TASK OBJECTIVE: Copy out, from the data, each line containing the string "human".
BEGIN
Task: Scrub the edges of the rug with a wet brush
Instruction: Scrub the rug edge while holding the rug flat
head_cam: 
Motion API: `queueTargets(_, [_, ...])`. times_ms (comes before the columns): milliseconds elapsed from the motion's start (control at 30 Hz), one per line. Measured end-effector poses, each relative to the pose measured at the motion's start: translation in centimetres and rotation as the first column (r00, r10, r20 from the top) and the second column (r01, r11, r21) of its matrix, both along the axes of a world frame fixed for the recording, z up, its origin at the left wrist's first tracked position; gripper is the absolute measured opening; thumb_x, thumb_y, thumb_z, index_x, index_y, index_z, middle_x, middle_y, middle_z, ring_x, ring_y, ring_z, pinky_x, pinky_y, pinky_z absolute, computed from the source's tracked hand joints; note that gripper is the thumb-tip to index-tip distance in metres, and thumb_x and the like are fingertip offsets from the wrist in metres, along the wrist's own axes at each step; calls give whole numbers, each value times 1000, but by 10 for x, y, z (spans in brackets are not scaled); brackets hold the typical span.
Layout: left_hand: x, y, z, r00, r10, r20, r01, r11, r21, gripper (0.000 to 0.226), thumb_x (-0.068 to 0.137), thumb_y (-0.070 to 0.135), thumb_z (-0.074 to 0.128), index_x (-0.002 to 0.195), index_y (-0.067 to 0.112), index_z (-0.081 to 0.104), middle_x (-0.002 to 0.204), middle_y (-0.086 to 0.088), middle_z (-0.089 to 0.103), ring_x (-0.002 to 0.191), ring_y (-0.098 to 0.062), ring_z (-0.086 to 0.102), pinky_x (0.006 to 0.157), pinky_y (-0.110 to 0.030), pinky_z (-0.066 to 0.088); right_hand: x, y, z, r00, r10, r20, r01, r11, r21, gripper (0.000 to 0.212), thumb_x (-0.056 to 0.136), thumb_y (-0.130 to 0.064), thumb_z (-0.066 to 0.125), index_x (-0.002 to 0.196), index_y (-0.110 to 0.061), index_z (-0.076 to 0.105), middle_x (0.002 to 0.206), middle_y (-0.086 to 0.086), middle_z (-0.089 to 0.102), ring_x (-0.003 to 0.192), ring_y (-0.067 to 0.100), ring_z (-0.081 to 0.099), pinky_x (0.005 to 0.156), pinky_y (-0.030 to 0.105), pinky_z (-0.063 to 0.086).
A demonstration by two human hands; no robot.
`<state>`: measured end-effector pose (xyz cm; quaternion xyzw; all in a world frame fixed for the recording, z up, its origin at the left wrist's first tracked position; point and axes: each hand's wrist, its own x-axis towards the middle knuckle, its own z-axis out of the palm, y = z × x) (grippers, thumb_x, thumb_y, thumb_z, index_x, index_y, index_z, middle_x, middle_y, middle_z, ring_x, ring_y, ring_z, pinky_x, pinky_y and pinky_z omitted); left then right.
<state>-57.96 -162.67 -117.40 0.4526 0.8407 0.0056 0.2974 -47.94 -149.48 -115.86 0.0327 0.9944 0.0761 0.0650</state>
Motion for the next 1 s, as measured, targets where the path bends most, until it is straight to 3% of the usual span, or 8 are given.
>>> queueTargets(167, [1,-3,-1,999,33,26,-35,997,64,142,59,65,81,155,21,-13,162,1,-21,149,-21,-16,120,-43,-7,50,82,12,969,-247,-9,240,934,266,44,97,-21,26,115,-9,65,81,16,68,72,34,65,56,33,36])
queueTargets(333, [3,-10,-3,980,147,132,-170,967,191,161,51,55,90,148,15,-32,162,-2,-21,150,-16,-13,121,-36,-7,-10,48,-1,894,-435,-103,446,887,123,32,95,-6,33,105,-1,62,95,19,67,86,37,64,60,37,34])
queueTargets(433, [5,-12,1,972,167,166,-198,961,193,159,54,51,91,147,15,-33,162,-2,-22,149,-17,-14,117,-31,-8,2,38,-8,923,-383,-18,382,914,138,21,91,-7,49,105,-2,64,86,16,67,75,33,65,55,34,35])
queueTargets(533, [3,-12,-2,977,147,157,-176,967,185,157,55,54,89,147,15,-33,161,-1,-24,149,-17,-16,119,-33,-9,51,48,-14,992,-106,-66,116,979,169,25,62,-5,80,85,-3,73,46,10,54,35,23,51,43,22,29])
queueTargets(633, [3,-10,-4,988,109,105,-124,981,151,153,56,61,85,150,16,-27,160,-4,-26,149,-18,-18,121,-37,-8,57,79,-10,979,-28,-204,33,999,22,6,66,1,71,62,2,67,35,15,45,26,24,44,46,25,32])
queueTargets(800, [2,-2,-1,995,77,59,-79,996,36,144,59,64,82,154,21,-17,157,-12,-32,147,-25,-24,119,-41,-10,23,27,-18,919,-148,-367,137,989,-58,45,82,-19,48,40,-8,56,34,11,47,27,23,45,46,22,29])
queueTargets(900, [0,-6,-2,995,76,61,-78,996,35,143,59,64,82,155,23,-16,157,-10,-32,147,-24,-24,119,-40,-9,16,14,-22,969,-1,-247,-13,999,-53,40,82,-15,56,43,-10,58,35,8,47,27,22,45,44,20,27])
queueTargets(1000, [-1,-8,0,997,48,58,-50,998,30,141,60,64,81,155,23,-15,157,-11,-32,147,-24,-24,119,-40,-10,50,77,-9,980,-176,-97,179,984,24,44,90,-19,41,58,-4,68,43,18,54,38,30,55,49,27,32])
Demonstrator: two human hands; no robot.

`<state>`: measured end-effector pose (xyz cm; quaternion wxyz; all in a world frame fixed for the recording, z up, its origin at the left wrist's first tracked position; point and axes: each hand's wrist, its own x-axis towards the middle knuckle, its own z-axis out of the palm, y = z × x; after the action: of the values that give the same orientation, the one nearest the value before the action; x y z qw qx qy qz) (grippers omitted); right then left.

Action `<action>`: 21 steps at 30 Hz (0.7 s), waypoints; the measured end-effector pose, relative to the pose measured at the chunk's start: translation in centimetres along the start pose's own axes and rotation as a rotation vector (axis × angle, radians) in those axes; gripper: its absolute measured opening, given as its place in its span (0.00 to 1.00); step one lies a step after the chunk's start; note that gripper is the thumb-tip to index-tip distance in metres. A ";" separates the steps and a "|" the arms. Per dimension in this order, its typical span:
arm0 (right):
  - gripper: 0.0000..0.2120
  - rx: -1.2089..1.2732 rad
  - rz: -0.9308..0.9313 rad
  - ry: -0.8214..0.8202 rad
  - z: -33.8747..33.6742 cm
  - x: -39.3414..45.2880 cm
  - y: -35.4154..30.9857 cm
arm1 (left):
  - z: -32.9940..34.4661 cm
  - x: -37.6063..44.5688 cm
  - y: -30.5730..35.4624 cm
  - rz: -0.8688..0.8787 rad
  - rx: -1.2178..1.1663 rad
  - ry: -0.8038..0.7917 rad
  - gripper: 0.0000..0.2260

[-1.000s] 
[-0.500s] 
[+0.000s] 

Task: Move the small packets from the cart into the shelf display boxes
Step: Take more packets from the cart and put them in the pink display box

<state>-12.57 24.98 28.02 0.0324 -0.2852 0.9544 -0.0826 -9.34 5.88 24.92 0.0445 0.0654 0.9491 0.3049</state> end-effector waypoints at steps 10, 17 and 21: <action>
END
EXERCISE ANSWER:
A demonstration by two human hands; no robot.
Demonstrator: two human hands; no robot.

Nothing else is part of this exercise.